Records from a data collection

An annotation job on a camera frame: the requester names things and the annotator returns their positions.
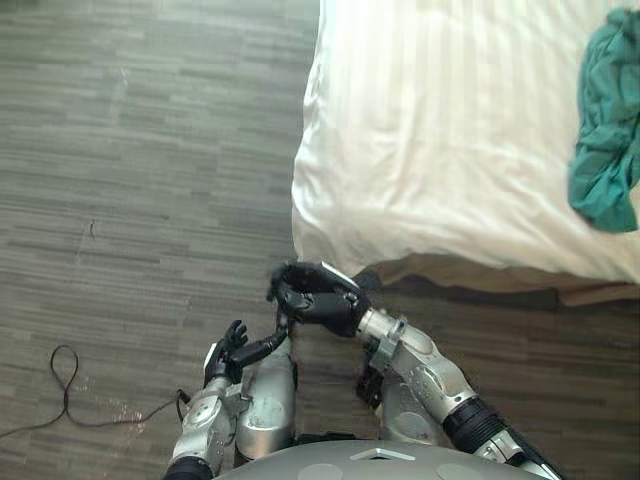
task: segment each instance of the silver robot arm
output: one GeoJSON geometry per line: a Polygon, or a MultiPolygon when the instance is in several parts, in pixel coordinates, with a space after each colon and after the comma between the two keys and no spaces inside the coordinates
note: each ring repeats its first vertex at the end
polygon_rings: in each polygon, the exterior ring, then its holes
{"type": "Polygon", "coordinates": [[[369,309],[356,337],[370,345],[369,366],[379,375],[388,369],[409,386],[426,411],[442,425],[461,451],[507,463],[540,477],[561,480],[560,474],[529,443],[488,407],[464,374],[443,356],[433,340],[408,324],[369,309]]]}
{"type": "Polygon", "coordinates": [[[561,480],[548,461],[486,405],[460,368],[433,340],[408,324],[372,308],[360,287],[326,264],[297,262],[272,277],[269,299],[289,318],[319,323],[343,337],[357,337],[369,352],[358,395],[372,407],[388,370],[397,373],[455,447],[542,478],[561,480]]]}
{"type": "Polygon", "coordinates": [[[283,348],[290,349],[286,325],[278,323],[273,335],[248,345],[246,330],[236,320],[224,337],[211,346],[204,362],[204,386],[189,402],[182,435],[163,480],[216,477],[225,447],[233,442],[238,429],[246,430],[244,425],[238,426],[242,413],[252,407],[251,397],[242,395],[243,368],[265,359],[283,343],[283,348]]]}

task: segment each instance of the crumpled fabric
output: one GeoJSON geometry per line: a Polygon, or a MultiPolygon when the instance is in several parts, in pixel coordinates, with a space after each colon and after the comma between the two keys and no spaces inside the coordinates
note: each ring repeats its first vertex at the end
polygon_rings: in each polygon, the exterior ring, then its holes
{"type": "Polygon", "coordinates": [[[637,230],[630,192],[640,179],[640,11],[611,11],[591,37],[578,109],[569,202],[597,229],[637,230]]]}

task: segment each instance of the gray floor
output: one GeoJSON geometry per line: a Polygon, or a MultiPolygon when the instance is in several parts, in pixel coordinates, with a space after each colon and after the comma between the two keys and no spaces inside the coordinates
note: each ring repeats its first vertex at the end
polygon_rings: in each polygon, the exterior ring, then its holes
{"type": "MultiPolygon", "coordinates": [[[[234,318],[271,325],[293,255],[289,186],[314,0],[0,0],[0,431],[44,421],[58,343],[87,420],[200,382],[234,318]]],[[[491,306],[405,282],[380,299],[427,328],[570,478],[637,478],[638,307],[491,306]]],[[[376,421],[355,345],[300,330],[299,430],[376,421]]],[[[4,480],[156,479],[179,431],[67,422],[0,440],[4,480]]]]}

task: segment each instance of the black wire
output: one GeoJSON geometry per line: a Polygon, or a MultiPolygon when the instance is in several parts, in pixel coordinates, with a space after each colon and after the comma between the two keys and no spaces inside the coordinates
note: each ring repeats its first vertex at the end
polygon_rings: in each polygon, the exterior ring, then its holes
{"type": "Polygon", "coordinates": [[[0,438],[5,438],[5,437],[8,437],[9,435],[13,435],[13,434],[18,433],[18,432],[40,430],[42,428],[50,427],[51,425],[53,425],[54,423],[59,421],[64,416],[66,416],[71,421],[71,423],[73,423],[74,425],[77,425],[77,426],[83,427],[83,428],[102,428],[102,427],[112,427],[112,426],[116,426],[116,425],[138,425],[140,423],[144,423],[147,420],[151,419],[158,412],[164,410],[165,408],[167,408],[169,405],[173,404],[174,402],[175,402],[175,405],[176,405],[178,418],[182,422],[184,417],[182,415],[182,411],[180,410],[180,402],[183,402],[183,403],[187,404],[187,403],[189,403],[191,398],[189,397],[189,395],[187,393],[185,393],[181,389],[176,391],[176,394],[175,394],[174,398],[172,398],[171,400],[163,403],[159,407],[153,409],[151,412],[149,412],[147,415],[145,415],[144,417],[141,417],[141,418],[125,418],[125,419],[122,419],[122,420],[110,420],[110,421],[107,421],[107,422],[99,422],[99,423],[90,423],[90,422],[85,422],[83,420],[78,420],[77,418],[75,418],[71,414],[71,411],[69,410],[69,406],[70,406],[69,390],[71,389],[71,385],[73,384],[73,381],[76,379],[76,375],[78,374],[79,367],[80,367],[80,360],[78,358],[78,354],[76,353],[76,351],[72,347],[70,347],[69,345],[64,345],[64,344],[63,345],[58,345],[53,350],[53,352],[51,352],[51,357],[49,357],[49,370],[51,371],[51,374],[54,376],[54,378],[56,379],[56,382],[58,383],[58,385],[60,386],[60,388],[62,389],[62,392],[63,392],[62,410],[60,410],[60,413],[58,413],[58,415],[56,415],[54,418],[52,418],[51,420],[49,420],[47,422],[38,423],[38,424],[35,424],[35,425],[29,425],[29,426],[26,426],[26,427],[19,427],[19,428],[14,428],[12,430],[8,430],[8,431],[0,434],[0,438]],[[55,361],[56,355],[58,355],[58,353],[61,350],[68,350],[69,352],[71,352],[71,355],[73,356],[73,360],[75,362],[75,365],[73,367],[73,373],[71,374],[71,377],[69,378],[69,381],[66,382],[66,383],[65,383],[64,378],[62,378],[62,376],[56,371],[56,367],[54,365],[54,361],[55,361]]]}

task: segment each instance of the mattress
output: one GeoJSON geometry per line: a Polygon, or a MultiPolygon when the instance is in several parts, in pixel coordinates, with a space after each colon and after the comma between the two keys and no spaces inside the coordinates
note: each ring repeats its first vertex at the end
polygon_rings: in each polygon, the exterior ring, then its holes
{"type": "Polygon", "coordinates": [[[292,184],[299,257],[355,274],[451,255],[640,283],[639,232],[597,231],[567,201],[580,62],[611,3],[322,0],[292,184]]]}

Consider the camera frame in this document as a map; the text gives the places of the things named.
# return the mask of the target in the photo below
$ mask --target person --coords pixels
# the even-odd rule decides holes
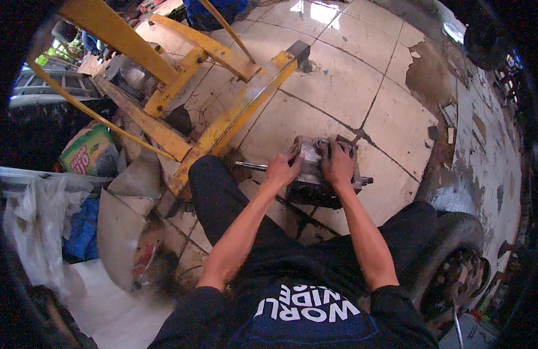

To do> Whenever the word "things" shows up in a line of the entries above, copy that line.

Result>
An annotation job on a camera frame: the requester names things and the annotator returns their positions.
Consider the camera frame in this document as a map; the text gives the places of the things named.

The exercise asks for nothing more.